**What to do:**
Repeat the records. Each line must match exactly.
Material to process section start
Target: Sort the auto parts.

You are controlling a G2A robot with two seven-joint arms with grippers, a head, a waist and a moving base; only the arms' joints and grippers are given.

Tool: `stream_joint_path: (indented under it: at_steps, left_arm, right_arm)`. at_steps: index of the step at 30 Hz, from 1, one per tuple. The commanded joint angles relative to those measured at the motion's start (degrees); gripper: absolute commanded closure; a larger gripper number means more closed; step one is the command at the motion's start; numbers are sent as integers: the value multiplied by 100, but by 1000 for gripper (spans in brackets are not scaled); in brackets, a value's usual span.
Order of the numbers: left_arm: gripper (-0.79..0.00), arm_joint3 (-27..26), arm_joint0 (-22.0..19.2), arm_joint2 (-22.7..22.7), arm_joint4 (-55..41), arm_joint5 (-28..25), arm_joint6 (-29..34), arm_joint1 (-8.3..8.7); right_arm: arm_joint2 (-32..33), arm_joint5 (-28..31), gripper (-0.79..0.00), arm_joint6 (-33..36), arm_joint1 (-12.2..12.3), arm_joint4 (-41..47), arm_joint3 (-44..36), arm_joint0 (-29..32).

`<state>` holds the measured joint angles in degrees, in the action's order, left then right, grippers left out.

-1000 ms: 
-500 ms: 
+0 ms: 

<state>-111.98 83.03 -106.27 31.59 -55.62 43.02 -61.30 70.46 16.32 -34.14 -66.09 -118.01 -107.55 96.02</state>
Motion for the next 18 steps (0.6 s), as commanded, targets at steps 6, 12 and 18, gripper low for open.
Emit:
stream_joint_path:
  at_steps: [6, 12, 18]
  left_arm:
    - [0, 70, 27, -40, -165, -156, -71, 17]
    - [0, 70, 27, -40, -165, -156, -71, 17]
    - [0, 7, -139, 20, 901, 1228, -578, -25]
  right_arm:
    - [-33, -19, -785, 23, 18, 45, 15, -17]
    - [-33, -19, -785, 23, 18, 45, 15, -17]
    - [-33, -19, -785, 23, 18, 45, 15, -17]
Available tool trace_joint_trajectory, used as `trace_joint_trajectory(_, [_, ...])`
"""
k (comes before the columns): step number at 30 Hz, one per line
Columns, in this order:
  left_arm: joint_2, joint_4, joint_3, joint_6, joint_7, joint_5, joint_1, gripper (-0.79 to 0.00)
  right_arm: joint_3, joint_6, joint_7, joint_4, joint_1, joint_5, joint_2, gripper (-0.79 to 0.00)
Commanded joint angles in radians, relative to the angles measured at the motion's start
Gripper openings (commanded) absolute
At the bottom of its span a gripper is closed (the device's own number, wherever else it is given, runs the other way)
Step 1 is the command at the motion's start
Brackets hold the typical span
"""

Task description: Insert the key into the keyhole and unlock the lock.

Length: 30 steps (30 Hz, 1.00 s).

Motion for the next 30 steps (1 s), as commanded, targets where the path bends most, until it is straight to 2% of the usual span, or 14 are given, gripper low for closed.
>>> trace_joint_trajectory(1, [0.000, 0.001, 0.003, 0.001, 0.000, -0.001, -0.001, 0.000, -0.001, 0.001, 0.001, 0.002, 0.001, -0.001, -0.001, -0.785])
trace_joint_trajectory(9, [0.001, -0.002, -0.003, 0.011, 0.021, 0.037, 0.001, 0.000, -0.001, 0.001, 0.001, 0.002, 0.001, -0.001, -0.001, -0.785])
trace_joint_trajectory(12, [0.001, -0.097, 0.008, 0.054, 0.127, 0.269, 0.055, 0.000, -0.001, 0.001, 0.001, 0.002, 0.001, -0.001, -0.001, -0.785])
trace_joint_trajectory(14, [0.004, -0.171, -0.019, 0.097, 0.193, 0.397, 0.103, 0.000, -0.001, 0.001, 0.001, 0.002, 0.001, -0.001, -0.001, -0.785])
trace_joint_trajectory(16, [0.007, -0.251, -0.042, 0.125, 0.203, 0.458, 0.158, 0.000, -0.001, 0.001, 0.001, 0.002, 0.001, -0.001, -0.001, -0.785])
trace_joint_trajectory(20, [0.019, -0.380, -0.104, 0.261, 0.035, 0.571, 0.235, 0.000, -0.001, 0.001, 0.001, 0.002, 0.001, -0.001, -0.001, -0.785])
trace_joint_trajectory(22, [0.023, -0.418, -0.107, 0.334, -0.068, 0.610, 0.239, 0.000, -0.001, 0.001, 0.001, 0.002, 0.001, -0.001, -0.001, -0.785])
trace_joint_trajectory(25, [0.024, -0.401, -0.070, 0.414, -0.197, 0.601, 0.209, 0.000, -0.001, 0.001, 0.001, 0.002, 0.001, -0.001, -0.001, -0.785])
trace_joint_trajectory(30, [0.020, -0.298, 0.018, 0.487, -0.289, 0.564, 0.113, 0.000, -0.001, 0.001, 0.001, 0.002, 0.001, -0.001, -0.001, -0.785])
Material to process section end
**Solution for this problem:**
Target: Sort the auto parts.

You are controlling a G2A robot with two seven-joint arms with grippers, a head, a waist and a moving base; only the arms' joints and grippers are given.

Tool: `stream_joint_path: (indented under it: at_steps, left_arm, right_arm)`. at_steps: index of the step at 30 Hz, from 1, one per tuple. The commanded joint angles relative to those measured at the motion's start (degrees); gripper: absolute commanded closure; a larger gripper number means more closed; step one is the command at the motion's start; numbers are sent as integers: the value multiplied by 100, but by 1000 for gripper (spans in brackets are not scaled); in brackets, a value's usual span.
Order of the numbers: left_arm: gripper (-0.79..0.00), arm_joint3 (-27..26), arm_joint0 (-22.0..19.2), arm_joint2 (-22.7..22.7), arm_joint4 (-55..41), arm_joint5 (-28..25), arm_joint6 (-29..34), arm_joint1 (-8.3..8.7); right_arm: arm_joint2 (-32..33), arm_joint5 (-28..31), gripper (-0.79..0.00), arm_joint6 (-33..36), arm_joint1 (-12.2..12.3), arm_joint4 (-41..47), arm_joint3 (-44..36), arm_joint0 (-29..32).

`<state>` holds the measured joint angles in degrees, in the action's order, left then right, grippers left out.

-1000 ms: 
-500 ms: 
+0 ms: 

<state>-111.98 83.03 -106.27 31.59 -55.62 43.02 -61.30 70.46 16.32 -34.14 -66.09 -118.01 -107.55 96.02</state>
Motion for the next 18 steps (0.6 s), as commanded, targets at steps 6, 12 and 18, gripper low for open.
Emit:
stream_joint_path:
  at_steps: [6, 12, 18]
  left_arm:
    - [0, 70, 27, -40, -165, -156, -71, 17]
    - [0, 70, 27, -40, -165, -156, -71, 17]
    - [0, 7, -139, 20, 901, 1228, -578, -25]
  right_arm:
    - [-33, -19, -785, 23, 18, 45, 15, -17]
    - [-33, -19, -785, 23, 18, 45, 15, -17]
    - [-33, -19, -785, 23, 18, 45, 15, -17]
Available tool trace_joint_trajectory, used as `trace_joint_trajectory(_, [_, ...])`
"""
k (comes before the columns): step number at 30 Hz, one per line
Columns, in this order:
  left_arm: joint_2, joint_4, joint_3, joint_6, joint_7, joint_5, joint_1, gripper (-0.79 to 0.00)
  right_arm: joint_3, joint_6, joint_7, joint_4, joint_1, joint_5, joint_2, gripper (-0.79 to 0.00)
Commanded joint angles in radians, relative to the angles measured at the motion's start
Gripper openings (commanded) absolute
At the bottom of its span a gripper is closed (the device's own number, wherever else it is given, runs the other way)
Step 1 is the command at the motion's start
Brackets hold the typical span
"""

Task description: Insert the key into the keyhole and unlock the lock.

Length: 30 steps (30 Hz, 1.00 s).

Motion for the next 30 steps (1 s), as commanded, targets where the path bends most, until it is straight to 2% of the usual span, or 14 are given, gripper low for closed.
>>> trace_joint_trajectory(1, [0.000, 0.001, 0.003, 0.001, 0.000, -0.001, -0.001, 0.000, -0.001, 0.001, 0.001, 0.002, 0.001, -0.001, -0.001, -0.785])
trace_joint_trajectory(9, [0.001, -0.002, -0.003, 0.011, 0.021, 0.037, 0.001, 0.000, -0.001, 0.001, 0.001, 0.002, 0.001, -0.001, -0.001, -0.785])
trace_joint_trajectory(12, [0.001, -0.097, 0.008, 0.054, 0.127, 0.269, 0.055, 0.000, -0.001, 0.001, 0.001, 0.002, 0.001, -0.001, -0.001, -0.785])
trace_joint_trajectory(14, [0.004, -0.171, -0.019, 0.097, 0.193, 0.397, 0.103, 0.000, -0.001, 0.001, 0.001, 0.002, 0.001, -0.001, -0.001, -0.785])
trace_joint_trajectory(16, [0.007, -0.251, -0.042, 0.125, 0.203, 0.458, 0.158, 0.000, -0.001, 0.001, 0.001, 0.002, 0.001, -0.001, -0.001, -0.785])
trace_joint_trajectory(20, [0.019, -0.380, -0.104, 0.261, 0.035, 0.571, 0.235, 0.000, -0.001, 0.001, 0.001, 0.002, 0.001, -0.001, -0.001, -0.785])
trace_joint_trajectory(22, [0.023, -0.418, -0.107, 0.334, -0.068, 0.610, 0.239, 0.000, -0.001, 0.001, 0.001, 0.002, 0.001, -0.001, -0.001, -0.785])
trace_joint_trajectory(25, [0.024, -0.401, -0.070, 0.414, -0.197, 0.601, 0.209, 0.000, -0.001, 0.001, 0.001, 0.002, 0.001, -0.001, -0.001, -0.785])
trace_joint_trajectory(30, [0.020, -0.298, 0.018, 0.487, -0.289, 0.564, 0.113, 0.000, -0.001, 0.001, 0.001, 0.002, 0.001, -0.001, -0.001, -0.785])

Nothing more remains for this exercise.